Requirement> Select, from the data, each line where "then" occurs.

Data segment>
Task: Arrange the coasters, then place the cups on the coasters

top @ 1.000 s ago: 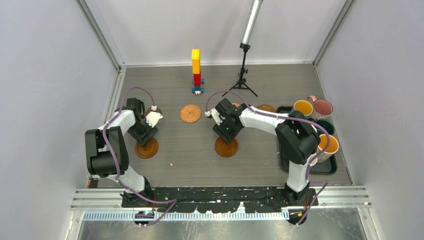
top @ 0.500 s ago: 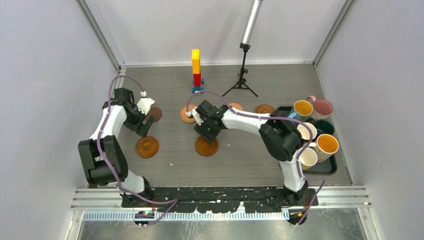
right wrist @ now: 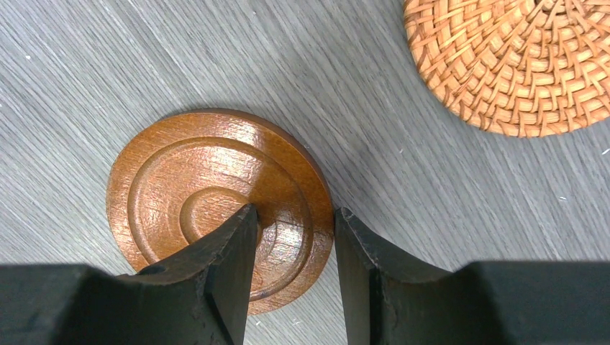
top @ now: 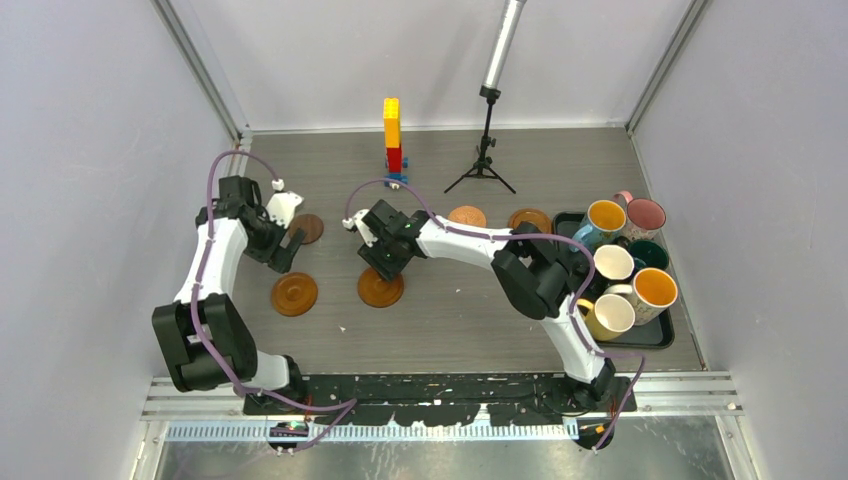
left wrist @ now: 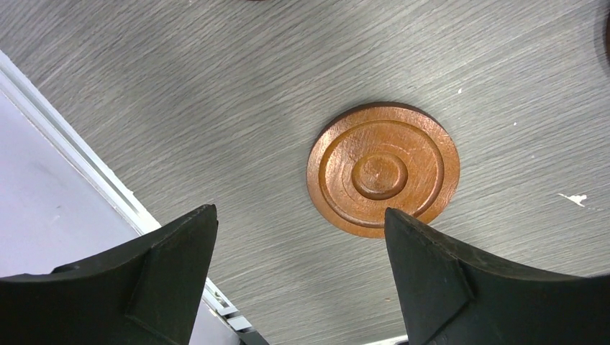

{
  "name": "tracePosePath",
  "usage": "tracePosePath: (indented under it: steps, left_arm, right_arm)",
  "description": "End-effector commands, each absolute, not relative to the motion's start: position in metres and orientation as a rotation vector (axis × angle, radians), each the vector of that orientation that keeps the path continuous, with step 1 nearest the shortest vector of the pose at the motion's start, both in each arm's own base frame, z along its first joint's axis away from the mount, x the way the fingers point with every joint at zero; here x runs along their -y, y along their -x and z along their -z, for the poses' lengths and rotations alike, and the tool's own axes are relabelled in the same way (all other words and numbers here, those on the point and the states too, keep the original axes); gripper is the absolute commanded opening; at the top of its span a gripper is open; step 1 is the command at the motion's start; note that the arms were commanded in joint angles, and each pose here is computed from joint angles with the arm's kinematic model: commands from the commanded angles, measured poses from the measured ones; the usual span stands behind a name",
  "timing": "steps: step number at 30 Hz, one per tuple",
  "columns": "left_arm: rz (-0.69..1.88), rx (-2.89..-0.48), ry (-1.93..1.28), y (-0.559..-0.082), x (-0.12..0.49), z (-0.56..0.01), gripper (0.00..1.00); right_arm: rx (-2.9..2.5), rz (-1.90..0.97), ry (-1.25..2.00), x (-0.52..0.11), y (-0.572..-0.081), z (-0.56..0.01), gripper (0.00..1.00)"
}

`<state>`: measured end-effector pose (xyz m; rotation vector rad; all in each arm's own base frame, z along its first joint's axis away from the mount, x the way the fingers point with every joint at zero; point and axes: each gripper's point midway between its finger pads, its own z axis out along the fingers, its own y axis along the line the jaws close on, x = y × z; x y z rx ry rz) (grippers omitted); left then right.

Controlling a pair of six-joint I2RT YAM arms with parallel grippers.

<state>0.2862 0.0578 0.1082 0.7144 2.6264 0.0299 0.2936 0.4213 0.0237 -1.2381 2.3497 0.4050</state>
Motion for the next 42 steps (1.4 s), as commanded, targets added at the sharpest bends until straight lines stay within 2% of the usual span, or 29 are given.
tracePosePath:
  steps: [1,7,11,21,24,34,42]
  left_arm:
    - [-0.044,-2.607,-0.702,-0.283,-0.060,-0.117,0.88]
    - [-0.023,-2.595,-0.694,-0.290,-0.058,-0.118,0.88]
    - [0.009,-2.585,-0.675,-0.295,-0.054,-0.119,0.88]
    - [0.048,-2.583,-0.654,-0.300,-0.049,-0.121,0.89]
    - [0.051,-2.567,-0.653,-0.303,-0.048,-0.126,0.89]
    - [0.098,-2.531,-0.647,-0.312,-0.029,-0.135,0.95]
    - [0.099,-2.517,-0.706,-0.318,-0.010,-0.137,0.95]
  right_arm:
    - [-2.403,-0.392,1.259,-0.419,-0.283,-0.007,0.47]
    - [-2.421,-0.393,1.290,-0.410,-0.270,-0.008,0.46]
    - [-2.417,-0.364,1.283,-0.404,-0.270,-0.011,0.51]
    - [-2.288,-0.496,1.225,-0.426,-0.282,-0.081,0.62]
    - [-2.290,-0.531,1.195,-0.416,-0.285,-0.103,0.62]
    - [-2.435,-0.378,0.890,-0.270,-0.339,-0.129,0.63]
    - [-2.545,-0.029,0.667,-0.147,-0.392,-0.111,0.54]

Problem solution>
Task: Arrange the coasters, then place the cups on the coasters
`<state>`: measured end-effector pose (xyz m; rotation vector rad; all in each arm's own base frame, z along its first joint's axis away from the mount, x the way the fingers point with every joint at zero; point and axes: each gripper's point midway between its finger pads, its own z axis out along the fingers, its own y axis along the line the jaws close on, x = y × z; x y z rx ry rz) (grippers omitted); left then right.

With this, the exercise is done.